- **TASK TO COMPLETE**
Your answer consists of the lines in the data that contain "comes". Copy each of them.

- **RECORDS PROVIDED**
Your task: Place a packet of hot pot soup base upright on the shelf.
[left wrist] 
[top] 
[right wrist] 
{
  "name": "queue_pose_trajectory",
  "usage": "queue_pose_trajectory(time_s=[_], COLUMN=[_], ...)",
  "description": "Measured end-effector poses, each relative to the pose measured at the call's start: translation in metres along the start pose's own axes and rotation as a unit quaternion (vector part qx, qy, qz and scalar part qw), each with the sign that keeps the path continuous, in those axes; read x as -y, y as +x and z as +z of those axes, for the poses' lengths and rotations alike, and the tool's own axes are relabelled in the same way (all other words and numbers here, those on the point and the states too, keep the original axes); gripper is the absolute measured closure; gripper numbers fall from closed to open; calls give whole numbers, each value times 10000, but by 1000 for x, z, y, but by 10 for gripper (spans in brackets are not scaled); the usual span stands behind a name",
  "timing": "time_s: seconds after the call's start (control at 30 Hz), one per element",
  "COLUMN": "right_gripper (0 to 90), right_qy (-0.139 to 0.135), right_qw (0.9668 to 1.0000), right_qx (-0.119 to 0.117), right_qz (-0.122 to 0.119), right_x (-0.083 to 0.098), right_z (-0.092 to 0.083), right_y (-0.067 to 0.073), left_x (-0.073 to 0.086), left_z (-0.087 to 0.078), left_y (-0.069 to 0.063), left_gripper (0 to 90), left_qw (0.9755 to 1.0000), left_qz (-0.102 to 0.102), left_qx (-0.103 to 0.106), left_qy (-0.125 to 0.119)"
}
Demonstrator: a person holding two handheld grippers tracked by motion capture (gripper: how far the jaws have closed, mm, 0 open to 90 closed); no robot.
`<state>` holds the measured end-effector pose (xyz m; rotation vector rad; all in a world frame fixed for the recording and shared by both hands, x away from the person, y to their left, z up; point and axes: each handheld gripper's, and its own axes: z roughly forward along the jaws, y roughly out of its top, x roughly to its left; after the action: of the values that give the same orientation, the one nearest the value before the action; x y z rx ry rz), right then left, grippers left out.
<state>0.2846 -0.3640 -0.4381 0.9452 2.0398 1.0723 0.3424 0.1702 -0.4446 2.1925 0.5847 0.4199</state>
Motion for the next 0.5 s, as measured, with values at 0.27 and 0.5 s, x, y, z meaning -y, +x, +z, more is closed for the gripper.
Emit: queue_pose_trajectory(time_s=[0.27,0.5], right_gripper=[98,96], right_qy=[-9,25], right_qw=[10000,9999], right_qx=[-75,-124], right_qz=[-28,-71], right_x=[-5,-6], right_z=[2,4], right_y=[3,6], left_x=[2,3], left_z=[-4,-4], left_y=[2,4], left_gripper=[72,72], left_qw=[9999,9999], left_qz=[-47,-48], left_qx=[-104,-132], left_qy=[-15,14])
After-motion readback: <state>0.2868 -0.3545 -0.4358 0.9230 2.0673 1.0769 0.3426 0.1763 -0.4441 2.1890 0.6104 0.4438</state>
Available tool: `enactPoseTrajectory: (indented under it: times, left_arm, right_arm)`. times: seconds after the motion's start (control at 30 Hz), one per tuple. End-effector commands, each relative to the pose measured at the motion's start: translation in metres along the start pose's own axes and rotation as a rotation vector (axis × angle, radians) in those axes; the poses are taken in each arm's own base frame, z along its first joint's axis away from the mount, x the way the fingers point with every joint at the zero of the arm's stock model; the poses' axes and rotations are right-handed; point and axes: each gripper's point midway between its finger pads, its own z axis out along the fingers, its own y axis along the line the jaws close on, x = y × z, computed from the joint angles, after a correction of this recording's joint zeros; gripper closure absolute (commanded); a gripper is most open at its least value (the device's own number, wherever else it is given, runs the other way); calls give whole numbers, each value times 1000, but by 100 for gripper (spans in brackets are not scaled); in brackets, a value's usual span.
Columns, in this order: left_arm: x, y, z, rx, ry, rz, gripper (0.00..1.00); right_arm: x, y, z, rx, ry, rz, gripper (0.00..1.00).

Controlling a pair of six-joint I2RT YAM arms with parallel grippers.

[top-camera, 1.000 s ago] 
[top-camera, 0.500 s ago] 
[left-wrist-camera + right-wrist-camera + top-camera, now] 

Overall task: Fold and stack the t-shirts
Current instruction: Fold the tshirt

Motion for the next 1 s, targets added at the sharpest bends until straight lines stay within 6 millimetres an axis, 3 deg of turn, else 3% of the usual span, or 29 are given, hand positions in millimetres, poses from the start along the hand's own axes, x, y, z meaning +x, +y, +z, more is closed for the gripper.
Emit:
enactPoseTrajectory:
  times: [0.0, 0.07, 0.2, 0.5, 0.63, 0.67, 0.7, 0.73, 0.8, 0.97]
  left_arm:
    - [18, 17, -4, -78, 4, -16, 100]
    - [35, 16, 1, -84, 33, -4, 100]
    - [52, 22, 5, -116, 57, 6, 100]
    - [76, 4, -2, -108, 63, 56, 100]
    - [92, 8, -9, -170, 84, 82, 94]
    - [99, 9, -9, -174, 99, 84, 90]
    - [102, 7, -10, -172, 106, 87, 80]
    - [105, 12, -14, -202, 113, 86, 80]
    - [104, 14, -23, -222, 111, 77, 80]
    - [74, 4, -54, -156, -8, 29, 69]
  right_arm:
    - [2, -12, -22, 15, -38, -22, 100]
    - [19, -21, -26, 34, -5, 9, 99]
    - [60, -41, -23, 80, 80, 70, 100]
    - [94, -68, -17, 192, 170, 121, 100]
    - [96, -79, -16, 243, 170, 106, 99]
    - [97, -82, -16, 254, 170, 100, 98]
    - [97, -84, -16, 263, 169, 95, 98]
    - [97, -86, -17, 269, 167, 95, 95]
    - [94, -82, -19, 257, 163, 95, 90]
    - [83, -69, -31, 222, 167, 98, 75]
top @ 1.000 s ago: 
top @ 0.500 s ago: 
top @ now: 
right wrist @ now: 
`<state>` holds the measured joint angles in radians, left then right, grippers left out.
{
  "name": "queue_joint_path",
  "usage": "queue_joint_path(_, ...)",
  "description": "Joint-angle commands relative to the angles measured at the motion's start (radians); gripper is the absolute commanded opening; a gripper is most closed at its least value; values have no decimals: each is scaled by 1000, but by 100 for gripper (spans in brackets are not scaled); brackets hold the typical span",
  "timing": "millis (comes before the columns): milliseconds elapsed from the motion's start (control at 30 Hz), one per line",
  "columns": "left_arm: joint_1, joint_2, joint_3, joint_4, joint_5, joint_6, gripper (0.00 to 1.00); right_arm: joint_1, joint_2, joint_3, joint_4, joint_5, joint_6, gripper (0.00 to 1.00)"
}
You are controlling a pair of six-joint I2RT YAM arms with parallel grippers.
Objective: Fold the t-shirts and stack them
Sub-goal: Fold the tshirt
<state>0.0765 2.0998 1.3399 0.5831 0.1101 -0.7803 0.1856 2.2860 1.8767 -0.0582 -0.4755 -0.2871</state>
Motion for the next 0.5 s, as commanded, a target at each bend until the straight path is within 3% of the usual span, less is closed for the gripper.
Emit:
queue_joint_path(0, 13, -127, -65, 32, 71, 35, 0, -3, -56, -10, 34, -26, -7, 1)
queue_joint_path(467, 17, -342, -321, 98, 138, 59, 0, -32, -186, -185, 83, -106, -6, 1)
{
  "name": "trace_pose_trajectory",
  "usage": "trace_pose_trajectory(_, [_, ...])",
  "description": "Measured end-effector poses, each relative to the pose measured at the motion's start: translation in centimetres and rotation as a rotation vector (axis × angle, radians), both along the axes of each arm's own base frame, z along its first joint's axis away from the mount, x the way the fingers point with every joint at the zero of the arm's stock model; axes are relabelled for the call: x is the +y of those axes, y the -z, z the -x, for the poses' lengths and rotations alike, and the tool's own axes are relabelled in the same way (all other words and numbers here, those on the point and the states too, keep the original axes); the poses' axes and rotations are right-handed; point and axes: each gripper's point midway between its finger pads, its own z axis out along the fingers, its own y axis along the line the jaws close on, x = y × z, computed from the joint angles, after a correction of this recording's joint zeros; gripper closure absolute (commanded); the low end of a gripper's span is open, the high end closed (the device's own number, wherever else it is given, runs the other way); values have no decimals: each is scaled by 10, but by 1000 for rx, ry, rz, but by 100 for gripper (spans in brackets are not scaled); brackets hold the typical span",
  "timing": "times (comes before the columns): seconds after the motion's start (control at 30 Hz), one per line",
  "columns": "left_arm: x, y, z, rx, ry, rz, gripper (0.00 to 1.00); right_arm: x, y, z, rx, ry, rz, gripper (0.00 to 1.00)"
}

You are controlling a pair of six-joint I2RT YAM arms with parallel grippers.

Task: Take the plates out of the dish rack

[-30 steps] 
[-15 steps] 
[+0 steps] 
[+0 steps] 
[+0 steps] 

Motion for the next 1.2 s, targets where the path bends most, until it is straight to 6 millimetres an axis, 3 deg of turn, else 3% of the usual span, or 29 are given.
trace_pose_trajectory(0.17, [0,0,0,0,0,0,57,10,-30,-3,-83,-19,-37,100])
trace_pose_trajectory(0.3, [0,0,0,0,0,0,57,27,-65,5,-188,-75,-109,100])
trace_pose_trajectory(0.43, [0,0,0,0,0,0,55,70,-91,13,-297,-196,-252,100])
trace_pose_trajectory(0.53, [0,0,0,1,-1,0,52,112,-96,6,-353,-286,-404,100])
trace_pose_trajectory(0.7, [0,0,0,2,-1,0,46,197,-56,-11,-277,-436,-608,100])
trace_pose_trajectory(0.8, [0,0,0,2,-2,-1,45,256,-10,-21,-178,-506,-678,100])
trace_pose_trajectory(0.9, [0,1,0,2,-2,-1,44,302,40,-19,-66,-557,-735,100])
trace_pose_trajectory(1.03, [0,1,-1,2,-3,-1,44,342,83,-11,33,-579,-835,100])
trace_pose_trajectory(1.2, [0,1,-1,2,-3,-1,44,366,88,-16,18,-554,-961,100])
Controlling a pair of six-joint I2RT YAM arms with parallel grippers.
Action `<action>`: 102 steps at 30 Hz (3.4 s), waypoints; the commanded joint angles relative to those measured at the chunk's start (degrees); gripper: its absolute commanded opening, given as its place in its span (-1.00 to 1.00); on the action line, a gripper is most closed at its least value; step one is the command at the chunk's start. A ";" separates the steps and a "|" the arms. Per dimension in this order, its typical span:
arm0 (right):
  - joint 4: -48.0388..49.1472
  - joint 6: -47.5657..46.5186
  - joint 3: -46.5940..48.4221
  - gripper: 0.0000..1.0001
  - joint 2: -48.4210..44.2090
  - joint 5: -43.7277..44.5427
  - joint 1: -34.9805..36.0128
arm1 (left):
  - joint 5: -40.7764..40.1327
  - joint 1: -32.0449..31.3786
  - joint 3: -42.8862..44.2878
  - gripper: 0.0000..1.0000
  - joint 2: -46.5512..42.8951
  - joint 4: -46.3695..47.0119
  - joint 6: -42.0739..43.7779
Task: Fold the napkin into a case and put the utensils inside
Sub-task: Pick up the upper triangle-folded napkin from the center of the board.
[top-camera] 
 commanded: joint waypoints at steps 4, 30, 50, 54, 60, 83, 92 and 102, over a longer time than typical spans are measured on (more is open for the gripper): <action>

- **SOLUTION BELOW**
  "timing": "millis (comes before the columns): milliseconds elapsed from the motion's start (control at 30 Hz), one per line",
  "timing": "times (comes before the columns): seconds after the motion's start (control at 30 Hz), one per line",

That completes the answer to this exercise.